RECORDS FOR THE EXERCISE:
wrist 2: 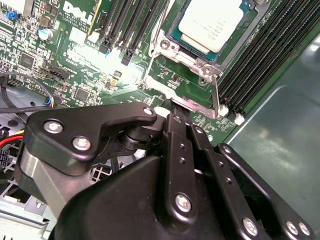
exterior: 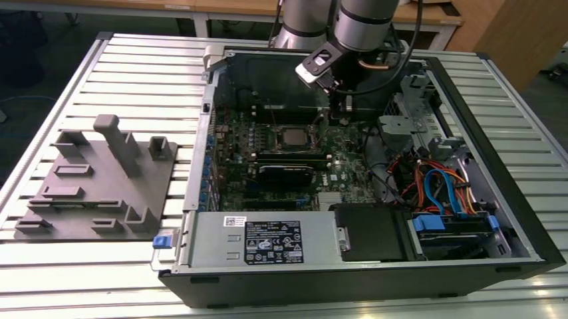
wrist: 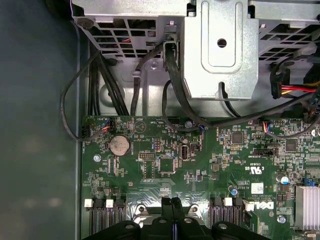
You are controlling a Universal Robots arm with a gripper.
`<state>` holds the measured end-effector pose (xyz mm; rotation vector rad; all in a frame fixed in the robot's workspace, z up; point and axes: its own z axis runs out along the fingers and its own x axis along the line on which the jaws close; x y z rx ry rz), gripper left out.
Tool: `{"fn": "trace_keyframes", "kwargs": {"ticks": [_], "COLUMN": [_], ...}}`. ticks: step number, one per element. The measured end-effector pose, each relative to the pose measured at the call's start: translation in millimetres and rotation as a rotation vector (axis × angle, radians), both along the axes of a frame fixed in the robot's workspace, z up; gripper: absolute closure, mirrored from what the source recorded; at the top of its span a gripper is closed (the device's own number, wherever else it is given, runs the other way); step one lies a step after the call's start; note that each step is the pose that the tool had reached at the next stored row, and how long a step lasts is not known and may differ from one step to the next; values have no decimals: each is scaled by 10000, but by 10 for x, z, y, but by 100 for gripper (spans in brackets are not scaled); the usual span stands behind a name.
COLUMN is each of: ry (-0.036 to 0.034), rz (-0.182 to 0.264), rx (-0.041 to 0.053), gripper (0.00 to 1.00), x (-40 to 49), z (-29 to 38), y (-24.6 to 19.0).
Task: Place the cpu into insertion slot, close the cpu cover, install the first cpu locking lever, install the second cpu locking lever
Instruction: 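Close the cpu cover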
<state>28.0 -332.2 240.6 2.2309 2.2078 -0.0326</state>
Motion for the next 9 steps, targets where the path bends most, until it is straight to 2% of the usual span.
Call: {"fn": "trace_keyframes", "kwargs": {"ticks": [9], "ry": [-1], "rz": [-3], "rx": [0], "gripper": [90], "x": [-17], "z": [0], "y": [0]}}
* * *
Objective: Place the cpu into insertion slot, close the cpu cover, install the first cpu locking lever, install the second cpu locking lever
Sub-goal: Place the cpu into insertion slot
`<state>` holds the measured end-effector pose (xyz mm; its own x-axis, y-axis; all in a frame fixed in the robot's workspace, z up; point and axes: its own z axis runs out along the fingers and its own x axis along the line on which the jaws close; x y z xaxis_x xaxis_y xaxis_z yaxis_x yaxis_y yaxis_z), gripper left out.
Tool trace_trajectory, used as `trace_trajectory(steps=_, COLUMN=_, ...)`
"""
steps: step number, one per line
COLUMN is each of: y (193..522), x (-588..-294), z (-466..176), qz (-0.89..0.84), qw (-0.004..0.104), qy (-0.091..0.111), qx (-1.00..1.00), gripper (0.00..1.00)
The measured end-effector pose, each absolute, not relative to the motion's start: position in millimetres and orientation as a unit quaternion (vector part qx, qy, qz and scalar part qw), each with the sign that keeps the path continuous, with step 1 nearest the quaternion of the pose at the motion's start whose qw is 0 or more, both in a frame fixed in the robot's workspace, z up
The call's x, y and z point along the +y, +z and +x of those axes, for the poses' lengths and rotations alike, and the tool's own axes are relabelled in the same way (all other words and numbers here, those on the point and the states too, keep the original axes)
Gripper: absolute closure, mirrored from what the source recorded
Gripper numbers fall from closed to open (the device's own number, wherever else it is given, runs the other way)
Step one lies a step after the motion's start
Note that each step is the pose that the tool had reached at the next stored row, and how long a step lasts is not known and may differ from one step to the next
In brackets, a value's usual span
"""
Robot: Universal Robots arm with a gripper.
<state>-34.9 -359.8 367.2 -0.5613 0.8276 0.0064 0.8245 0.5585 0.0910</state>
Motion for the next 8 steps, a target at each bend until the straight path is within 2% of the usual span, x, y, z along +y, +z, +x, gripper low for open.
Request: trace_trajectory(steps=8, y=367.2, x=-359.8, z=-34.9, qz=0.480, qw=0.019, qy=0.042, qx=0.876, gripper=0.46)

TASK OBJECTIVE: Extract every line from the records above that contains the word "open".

REPLY:
Gripper numbers fall from closed to open (the device's own number, wherever else it is given, runs the other way)
Motion for the next 8 steps, a target at each bend until the straight path is within 2% of the usual span, x, y, z along +y, +z, +x, gripper low for open.

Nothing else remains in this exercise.